==== Input data ====
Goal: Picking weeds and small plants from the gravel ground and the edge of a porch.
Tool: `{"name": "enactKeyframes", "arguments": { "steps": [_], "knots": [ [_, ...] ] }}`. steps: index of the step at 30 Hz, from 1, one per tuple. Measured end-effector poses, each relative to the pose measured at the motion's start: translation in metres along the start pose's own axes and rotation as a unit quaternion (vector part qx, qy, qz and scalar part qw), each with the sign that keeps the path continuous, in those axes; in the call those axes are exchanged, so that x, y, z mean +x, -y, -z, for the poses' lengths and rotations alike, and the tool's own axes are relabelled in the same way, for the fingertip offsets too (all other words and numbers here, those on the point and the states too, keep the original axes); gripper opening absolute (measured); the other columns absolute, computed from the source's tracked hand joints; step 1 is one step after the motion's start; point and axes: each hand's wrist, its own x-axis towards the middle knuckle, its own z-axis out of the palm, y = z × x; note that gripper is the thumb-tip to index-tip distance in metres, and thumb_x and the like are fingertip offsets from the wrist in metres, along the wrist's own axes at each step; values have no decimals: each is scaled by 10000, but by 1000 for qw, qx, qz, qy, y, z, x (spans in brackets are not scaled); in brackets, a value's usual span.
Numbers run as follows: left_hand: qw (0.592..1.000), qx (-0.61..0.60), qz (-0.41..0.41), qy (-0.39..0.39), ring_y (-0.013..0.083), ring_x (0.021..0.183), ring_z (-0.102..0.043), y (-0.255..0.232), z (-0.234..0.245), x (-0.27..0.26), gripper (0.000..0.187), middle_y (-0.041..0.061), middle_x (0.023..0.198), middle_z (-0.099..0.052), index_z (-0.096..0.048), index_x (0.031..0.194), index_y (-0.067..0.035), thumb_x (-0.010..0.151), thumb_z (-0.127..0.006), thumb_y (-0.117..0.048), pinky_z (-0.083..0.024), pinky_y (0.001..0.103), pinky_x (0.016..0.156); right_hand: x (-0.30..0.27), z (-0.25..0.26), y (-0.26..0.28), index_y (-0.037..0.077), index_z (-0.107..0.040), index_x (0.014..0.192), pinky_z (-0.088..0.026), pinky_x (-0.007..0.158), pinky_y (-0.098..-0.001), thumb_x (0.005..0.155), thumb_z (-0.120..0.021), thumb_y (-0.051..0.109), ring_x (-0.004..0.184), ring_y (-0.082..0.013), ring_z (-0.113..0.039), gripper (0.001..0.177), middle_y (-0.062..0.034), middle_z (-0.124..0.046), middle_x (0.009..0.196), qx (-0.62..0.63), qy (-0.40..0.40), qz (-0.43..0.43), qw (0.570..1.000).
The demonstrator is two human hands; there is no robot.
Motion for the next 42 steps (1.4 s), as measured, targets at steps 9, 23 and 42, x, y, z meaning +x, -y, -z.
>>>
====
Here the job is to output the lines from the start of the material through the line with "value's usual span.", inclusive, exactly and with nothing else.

Goal: Picking weeds and small plants from the gravel ground and the edge of a porch.
Tool: `{"name": "enactKeyframes", "arguments": { "steps": [_], "knots": [ [_, ...] ] }}`. steps: index of the step at 30 Hz, from 1, one per tuple. Measured end-effector poses, each relative to the pose measured at the motion's start: translation in metres along the start pose's own axes and rotation as a unit quaternion (vector part qx, qy, qz and scalar part qw), each with the sign that keeps the path continuous, in those axes; in the call those axes are exchanged, so that x, y, z mean +x, -y, -z, for the poses' lengths and rotations alike, and the tool's own axes are relabelled in the same way, for the fingertip offsets too (all other words and numbers here, those on the point and the states too, keep the original axes); gripper opening absolute (measured); the other columns absolute, computed from the source's tracked hand joints; step 1 is one step after the motion's start; point and axes: each hand's wrist, its own x-axis towards the middle knuckle, its own z-axis out of the palm, y = z × x; note that gripper is the thumb-tip to index-tip distance in metres, and thumb_x and the like are fingertip offsets from the wrist in metres, along the wrist's own axes at each step; values have no decimals: each is scaled by 10000, but by 1000 for qw, qx, qz, qy, y, z, x (spans in brackets are not scaled); in brackets, a value's usual span.

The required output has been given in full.